▸ **Source data**:
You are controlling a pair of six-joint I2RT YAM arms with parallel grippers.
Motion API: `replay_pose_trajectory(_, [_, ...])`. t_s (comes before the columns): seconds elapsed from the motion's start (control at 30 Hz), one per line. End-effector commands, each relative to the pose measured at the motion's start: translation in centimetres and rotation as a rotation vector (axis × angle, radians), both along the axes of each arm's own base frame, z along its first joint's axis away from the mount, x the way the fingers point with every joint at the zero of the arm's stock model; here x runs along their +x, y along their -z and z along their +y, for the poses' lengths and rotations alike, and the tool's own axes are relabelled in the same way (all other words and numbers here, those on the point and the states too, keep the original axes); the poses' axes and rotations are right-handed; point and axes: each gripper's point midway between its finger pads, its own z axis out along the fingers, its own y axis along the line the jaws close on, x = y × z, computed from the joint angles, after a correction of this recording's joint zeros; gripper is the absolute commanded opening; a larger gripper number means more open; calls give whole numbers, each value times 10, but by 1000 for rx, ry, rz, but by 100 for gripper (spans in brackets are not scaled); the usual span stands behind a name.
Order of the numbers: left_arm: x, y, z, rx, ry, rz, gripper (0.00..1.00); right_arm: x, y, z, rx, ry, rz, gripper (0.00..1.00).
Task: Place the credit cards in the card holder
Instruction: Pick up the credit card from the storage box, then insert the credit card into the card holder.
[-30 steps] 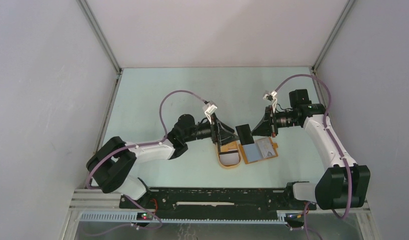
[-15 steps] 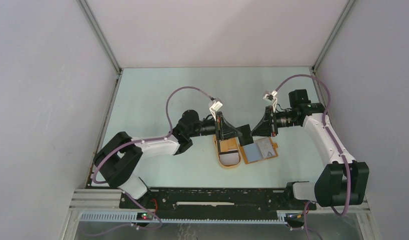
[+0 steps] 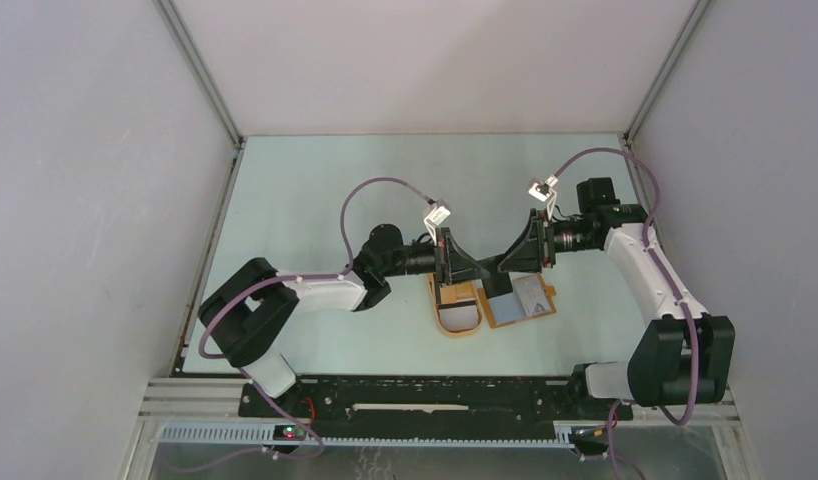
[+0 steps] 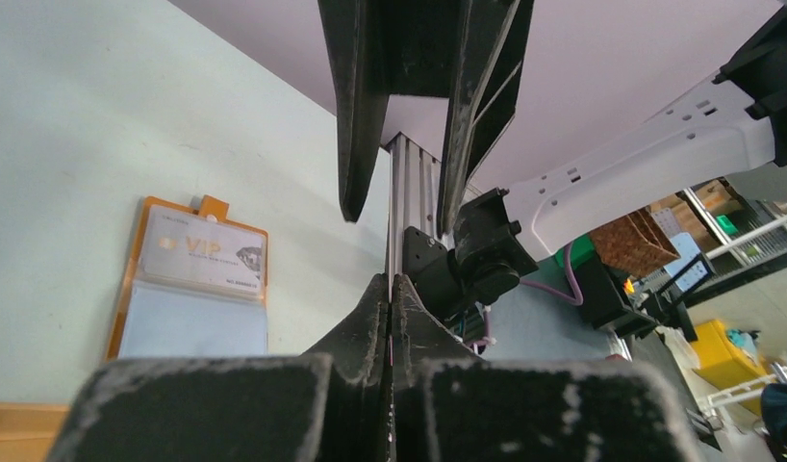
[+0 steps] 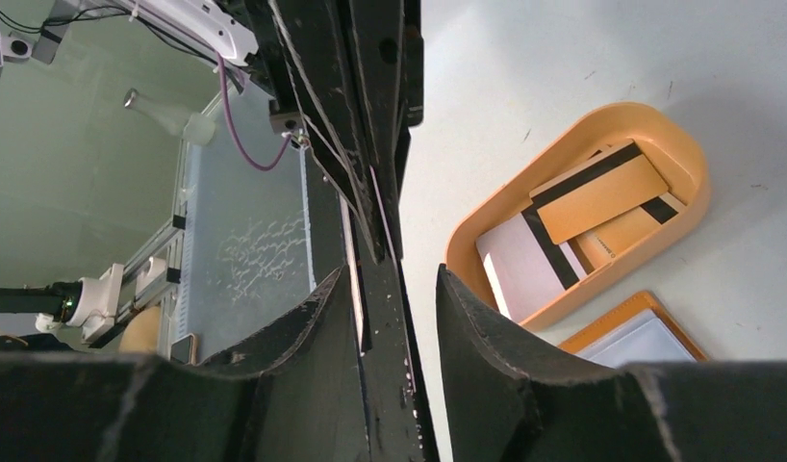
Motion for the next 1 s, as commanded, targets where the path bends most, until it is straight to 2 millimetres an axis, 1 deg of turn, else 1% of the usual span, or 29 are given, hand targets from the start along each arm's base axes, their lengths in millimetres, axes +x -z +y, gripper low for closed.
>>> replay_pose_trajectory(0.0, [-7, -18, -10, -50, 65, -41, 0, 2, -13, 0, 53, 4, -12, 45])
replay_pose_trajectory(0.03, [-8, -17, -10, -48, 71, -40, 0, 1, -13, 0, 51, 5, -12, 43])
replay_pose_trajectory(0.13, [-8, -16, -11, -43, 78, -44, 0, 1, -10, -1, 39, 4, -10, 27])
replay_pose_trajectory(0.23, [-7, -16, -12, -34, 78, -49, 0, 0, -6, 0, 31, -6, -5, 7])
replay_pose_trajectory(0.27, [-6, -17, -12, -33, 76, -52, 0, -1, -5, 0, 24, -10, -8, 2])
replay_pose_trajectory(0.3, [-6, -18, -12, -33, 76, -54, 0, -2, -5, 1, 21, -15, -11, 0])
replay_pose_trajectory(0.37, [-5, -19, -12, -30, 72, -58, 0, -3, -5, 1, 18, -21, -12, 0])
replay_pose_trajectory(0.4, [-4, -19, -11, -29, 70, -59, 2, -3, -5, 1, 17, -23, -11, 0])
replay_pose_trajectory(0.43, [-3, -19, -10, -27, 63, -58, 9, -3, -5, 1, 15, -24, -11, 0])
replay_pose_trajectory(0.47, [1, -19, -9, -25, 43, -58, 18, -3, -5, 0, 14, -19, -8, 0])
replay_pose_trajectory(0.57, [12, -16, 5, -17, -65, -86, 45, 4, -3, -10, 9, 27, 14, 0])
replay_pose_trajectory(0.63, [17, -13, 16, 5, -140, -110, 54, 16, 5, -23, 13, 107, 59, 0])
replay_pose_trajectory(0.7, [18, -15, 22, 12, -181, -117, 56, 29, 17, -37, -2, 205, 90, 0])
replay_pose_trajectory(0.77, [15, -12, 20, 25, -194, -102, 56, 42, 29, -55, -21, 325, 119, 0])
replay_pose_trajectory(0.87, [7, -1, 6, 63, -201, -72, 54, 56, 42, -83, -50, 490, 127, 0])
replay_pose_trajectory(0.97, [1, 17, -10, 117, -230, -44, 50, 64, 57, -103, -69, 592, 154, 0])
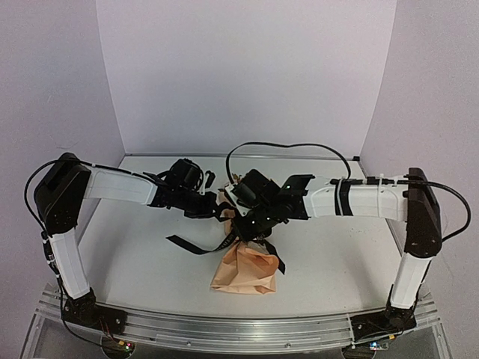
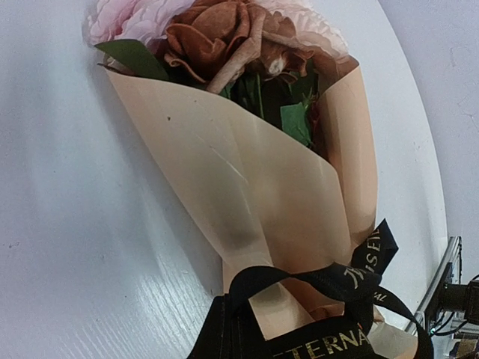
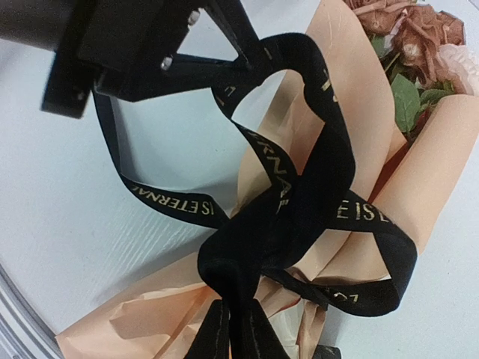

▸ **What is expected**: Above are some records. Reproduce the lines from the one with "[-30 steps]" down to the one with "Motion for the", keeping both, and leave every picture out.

▸ **Your solution**:
[-30 steps] 
[-15 steps] 
[+0 steps] 
[+0 steps] 
[+0 steps] 
Motion for the next 1 s, as commanded, targets where the path bends most, until it is straight to 2 millimetres an axis, 1 deg of turn, else 1% of the usual span, or 29 are given, hand targets from the start along each arm's base axes, their lengths in millimetres, axes +x -z +y, gripper low for closed.

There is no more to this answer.